For this reason, whenever the writer trotted out something that he invites us to see as tragic, like the idea of a large entertainment corporation having a side arm that produces pornography, it gets a big, fat "so what?" from me.
In the end, that's the most blistering critique I can offer of THE TRUTH BETRAYED: the book only has its effect if you're already a true believer, so it gives you even more to have (self-)righteous ragegasms over. "Gay Day" is only offensive to those that dislike homosexuals. If you're indifferent to the homos, or have a "live and let live" libertarian philosophy, it's impossible to be offended.

4 comments:

Eduardo M. said...

"one chapter that accuses THE LION KING of plagiarism from the famous KIMBA THE WHITE LION."

There's mention of this in Trish Ledoux's Anime Guide. It even mentions how apparently Matthew Broderick was quoted as saying he thought he was doing a Kimba remake.

There was another book whose title I can't remember that dealt with the same stuff this one does. I remember reading it back when I was at Miami-Dade College. that book didn't have the same failings this one has.

Julian Perez said...

There is absolutely something to the idea that Disney's Lion King had its roots in Kimba - for instance, the dead, wise father appearing in the clouds to give his son sage advice from beyond the grave.

There is much more to the case than one interview by Matt Broderick. Simba was originally colored white, for instance, and every character in Kimba had an equivalent and look-alike in Lion King. The most startling was the wise advisor baboon counselor that knew Kimba/Simba's father. What's more amazing is, in both Lion King and Kimba, he was mistakenly drawn as a mandrill and called a baboon!

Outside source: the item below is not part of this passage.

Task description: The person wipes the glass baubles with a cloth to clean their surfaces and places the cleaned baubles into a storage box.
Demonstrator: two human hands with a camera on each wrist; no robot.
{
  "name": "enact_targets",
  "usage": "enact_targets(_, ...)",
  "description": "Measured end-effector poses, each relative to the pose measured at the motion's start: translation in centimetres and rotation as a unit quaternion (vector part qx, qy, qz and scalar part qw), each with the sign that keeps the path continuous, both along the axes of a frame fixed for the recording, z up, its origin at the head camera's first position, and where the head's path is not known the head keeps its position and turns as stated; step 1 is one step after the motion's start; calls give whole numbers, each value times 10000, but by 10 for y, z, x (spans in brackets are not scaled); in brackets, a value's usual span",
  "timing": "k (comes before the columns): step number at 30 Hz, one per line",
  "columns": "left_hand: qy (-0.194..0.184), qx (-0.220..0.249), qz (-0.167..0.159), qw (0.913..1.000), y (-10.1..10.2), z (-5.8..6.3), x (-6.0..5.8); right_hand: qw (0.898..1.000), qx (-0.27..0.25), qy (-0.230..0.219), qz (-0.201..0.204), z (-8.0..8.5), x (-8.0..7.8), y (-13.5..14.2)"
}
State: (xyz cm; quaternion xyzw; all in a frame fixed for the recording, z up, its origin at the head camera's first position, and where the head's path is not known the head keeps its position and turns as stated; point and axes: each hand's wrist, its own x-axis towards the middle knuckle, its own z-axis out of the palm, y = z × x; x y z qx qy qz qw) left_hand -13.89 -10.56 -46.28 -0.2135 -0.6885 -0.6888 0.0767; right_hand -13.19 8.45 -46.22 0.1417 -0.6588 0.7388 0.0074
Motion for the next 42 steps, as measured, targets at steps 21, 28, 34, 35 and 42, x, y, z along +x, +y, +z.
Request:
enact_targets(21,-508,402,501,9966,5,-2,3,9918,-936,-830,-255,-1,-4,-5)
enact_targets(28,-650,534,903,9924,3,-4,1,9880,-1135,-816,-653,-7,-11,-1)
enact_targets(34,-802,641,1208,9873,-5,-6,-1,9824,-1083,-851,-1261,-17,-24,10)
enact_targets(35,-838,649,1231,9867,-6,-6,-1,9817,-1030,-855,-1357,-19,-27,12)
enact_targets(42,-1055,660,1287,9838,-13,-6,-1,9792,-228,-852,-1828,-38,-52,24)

I never said this wasn't true. But rather, the book emphasized the Kimba/Lion King stuff not out of a sincere desire to set the record straight, but as another cheap shot in a venomous, political, ego-stroking "fact" book. It reminds me of this giant genre of books, where they were quite literally willing to say anything. Sophistry at its dirtiest and nastiest.

This is the worst example of politics-as-a-prison-fight.

Paul Chapman said that Atlantis: the Lost Empire had a lot of similarities to the Japanese cartoon Nadia: Secret of Blue Water. Having never seen Nadia, I didn't feel inclined to comment.

Eduardo M. said...

I've never seen Nadia either but I've heard elsewhere (not from Disney apologists, but fellow anime fans and those who have seen both.) that the Nadia/Atlantis arguement is not as pronounced as the Kimba/Lion King one. Like the latter, Atlantis has similarities to Nadia, but it does not come off as much of ripp-off as Lion King.